*TRY IT:* Each line below from the one containing "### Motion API" through the one containing "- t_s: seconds" should be output exactly as it stands, and no other line should appear.

((

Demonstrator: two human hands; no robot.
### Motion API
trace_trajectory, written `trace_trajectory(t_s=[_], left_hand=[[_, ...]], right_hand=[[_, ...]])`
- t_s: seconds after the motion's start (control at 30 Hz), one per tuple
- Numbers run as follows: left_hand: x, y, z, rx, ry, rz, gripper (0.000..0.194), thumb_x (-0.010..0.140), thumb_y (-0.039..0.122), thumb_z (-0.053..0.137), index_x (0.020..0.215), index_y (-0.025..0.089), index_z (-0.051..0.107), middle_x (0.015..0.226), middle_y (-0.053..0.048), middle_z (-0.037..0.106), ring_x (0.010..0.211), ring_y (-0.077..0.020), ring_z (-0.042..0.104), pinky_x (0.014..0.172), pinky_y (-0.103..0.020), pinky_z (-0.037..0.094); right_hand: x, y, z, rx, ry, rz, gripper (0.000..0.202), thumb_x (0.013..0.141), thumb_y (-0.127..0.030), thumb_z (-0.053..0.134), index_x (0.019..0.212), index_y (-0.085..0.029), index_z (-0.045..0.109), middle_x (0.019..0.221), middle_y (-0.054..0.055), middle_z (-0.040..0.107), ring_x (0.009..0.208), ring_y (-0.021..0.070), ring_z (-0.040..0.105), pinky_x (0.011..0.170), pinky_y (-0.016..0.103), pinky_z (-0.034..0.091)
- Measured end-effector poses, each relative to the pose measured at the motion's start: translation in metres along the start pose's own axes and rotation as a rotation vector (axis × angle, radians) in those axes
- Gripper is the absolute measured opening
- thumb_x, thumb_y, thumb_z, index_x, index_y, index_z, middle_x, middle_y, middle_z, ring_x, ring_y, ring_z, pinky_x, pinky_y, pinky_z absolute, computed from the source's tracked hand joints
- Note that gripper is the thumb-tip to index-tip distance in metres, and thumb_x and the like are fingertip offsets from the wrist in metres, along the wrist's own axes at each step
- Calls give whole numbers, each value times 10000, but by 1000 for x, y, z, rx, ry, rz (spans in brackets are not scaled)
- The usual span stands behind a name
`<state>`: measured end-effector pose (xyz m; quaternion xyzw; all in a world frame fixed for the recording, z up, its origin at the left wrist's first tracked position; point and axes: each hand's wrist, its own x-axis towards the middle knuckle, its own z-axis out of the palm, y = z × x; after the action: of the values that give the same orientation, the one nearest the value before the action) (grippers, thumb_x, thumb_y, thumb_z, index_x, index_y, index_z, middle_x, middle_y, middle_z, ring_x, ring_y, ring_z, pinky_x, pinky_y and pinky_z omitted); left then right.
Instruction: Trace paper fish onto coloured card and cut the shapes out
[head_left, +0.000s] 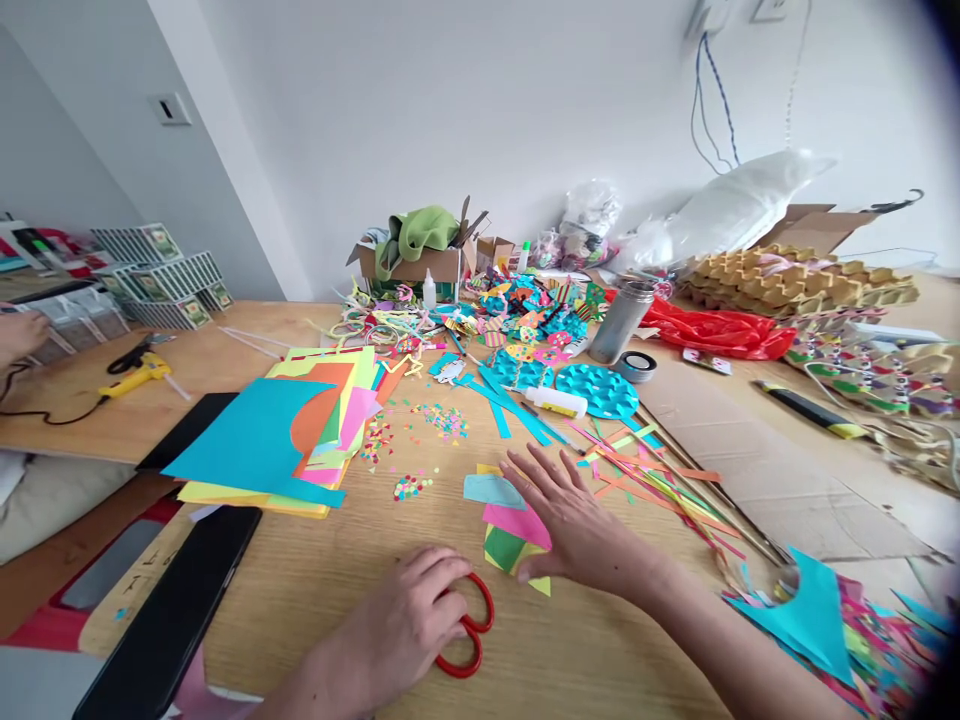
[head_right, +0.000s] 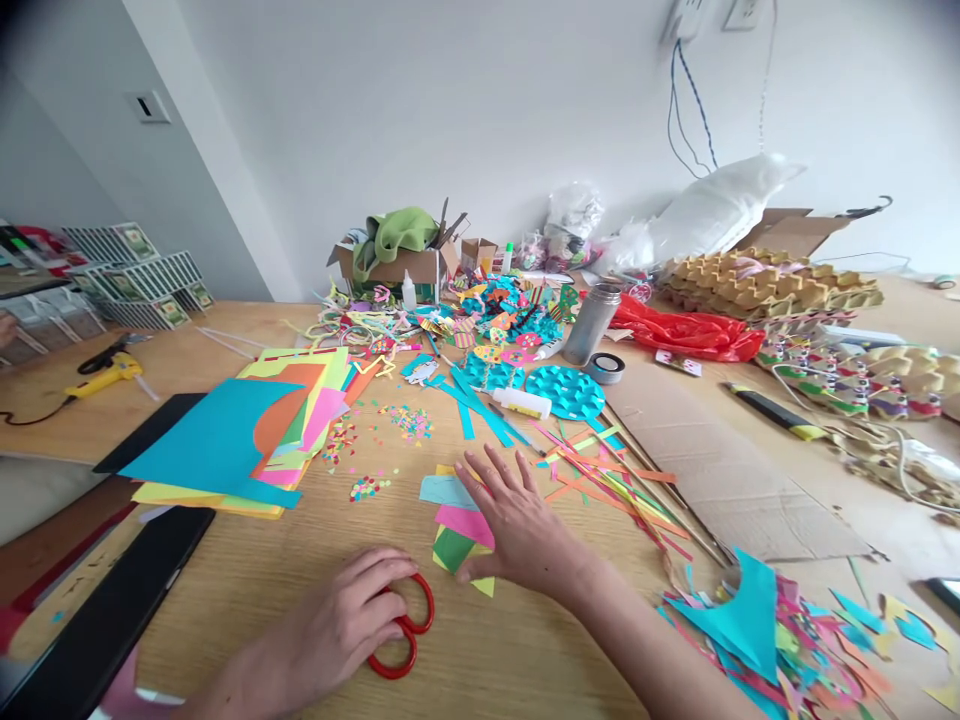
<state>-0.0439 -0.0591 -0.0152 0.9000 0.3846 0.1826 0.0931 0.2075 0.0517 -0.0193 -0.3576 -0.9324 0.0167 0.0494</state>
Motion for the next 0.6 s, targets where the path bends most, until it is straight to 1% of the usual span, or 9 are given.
trace_trajectory(t_s=[0.07, 0.17, 0.3, 0.43, 0.5, 0.57, 0.6], left_hand=[[-1, 1, -1, -7, 4, 1, 75, 829, 167, 673, 874, 171, 614, 1159, -60, 631, 1131, -236, 561, 997, -369, 488], [0, 1, 1, -13, 12, 0, 70, 835, 169, 666, 884, 172, 615, 1168, -56, 628, 1135, -236, 557, 1001, -371, 481], [8, 0, 4, -3, 5, 19, 86, 832, 185, 675, 893, 171, 616, 1183, -50, 621, 1129, -234, 553, 995, -370, 475], [20, -1, 7, 11, -32, 42, 103, 826, 213, 691, 883, 169, 619, 1173, -41, 626, 1102, -220, 559, 981, -351, 467], [27, 0, 4, 19, -68, 46, 99, 834, 233, 685, 881, 167, 627, 1169, -45, 633, 1106, -219, 557, 988, -348, 453], [33, -1, -3, -7, -119, 37, 146, 827, 290, 697, 903, 177, 645, 1185, -49, 633, 1136, -227, 546, 1006, -350, 432], [37, -2, -8, -38, -145, 18, 190, 815, 333, 708, 926, 190, 655, 1197, -47, 630, 1153, -229, 539, 1011, -349, 425]], right_hand=[[-7, 3, -1, -4, -29, 0, 1192, 590, -835, 594, 1519, -175, 247, 1551, 184, 279, 1438, 424, 112, 1100, 680, 88], [-6, 6, 1, -10, -47, 49, 1134, 593, -767, 672, 1491, -167, 323, 1526, 196, 327, 1418, 440, 177, 1082, 691, 134], [11, 10, 2, -6, 3, 76, 1045, 663, -724, 661, 1477, -152, 343, 1511, 188, 361, 1414, 409, 223, 1090, 668, 175], [24, 14, 0, 16, 87, 61, 1019, 663, -722, 663, 1455, -149, 376, 1482, 187, 408, 1394, 417, 263, 1072, 671, 228], [26, 15, -3, 59, 171, 32, 910, 723, -682, 646, 1433, -168, 403, 1442, 177, 463, 1368, 393, 322, 1062, 633, 287], [26, 13, -9, 135, 272, 20, 688, 827, -580, 608, 1370, -183, 460, 1343, 165, 551, 1289, 343, 435, 1017, 553, 383], [25, 11, -12, 185, 321, 26, 545, 878, -517, 578, 1304, -185, 505, 1266, 156, 597, 1218, 313, 499, 972, 504, 430]])
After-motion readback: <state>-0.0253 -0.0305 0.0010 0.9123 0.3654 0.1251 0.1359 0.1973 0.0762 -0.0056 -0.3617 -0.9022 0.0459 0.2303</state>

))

*FINAL ANSWER:*
### Motion API
trace_trajectory, written `trace_trajectory(t_s=[_], left_hand=[[_, ...]], right_hand=[[_, ...]])`
- t_s: seconds after the motion's start (control at 30 Hz), one per tuple

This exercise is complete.